Authored by tsymalla on Mar 23 2022, 10:48 AM.

Details

Summary

On GFX10.3 targets, the following instruction sequence

v_cmp_* SGPR, ...
s_and_saveexec ..., SGPR

leads to a fairly long stall caused by a VALU write to a SGPR and having the
following SALU wait for the SGPR.

An equivalent sequence is to save the exec mask manually instead of letting
s_and_saveexec do the work and use a v_cmpx instruction instead to do the
comparison.

This patch modifies the SIOptimizeExecMasking pass as this is the last position
where s_and_saveexec instructions are inserted. It does the transformation by
trying to find the pattern, extracting the operands and generating the new
instruction sequence.

It also changes some existing lit tests and introduces a few new tests to show
the changed behavior on GFX10.3 targets.

Same as D119696 including a buildbot and MIR test fix.

Diff Detail

Event Timeline

tsymalla created this revision.Mar 23 2022, 10:48 AM
Herald added a project: Restricted Project. · View Herald TranscriptMar 23 2022, 10:48 AM
tsymalla requested review of this revision.Mar 23 2022, 10:48 AM
Herald added a project: Restricted Project. · View Herald TranscriptMar 23 2022, 10:48 AM

The previous revision had an include missing (LivePhysRegs.h) and the MIR test failing on Buildbot, which should be fixed here.

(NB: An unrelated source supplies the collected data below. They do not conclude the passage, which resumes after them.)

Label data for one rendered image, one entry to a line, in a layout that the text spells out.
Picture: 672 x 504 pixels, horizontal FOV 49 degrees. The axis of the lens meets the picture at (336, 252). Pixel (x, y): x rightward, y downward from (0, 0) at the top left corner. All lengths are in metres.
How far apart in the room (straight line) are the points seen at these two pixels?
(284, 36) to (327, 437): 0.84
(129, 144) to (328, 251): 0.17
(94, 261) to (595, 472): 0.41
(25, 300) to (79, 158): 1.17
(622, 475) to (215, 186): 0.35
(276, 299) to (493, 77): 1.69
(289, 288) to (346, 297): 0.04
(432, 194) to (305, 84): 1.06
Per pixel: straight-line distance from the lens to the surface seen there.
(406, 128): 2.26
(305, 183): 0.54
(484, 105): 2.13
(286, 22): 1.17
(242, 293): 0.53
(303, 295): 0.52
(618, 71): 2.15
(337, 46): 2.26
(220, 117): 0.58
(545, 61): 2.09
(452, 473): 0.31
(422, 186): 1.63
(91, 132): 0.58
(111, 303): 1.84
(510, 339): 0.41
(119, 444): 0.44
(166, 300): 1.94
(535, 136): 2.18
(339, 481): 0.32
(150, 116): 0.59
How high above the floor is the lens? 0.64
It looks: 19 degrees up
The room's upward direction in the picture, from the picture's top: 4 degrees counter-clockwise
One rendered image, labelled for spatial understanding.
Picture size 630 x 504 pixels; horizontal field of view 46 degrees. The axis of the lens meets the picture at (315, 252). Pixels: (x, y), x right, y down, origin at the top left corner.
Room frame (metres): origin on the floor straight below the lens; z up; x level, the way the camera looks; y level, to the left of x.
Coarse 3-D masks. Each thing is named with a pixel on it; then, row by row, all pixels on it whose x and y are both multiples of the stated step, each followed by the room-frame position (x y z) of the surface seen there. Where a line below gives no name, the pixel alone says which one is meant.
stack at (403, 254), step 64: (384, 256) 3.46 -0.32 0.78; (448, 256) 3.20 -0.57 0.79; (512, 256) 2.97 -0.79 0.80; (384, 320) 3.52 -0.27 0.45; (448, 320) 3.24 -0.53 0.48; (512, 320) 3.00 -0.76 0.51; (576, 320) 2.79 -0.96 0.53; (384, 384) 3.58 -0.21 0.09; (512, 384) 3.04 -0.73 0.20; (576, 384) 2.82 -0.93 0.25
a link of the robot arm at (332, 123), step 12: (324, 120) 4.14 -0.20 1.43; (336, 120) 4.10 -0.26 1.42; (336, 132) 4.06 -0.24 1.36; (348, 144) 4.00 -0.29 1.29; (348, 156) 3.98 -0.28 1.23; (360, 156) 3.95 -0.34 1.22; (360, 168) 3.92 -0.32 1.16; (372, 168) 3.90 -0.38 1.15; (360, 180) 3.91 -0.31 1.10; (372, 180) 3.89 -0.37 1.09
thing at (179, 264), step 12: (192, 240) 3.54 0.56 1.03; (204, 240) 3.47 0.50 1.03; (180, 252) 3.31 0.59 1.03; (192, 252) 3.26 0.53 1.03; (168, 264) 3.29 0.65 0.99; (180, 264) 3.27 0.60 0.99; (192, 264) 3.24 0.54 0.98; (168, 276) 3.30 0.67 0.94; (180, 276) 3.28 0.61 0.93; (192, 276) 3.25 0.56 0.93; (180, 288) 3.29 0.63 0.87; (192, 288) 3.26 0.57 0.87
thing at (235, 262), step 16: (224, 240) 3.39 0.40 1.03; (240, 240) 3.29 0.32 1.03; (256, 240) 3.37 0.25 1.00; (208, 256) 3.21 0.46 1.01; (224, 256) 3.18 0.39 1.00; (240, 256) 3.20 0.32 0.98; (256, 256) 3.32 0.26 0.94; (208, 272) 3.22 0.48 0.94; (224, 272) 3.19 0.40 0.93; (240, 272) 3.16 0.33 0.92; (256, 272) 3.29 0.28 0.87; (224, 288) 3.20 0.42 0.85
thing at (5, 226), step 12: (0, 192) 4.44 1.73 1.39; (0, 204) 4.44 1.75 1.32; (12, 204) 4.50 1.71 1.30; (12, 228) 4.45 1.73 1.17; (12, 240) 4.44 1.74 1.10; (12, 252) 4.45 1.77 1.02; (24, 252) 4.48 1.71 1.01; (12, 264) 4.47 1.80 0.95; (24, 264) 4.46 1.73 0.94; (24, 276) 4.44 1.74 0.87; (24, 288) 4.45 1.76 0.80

critson accepted this revision.Mar 23 2022, 7:40 PM

LGTM

Please run "arc lint" or otherwise apply clang-format rules to fix the formatting errors highlighted by Lint pre-merge checks.

This revision is now accepted and ready to land.Mar 23 2022, 7:40 PM
tsymalla updated this revision to Diff 418144.Mar 25 2022, 12:11 AM

Ran clang-format.

This revision was landed with ongoing or failed builds.Mar 25 2022, 3:40 AM
This revision was automatically updated to reflect the committed changes.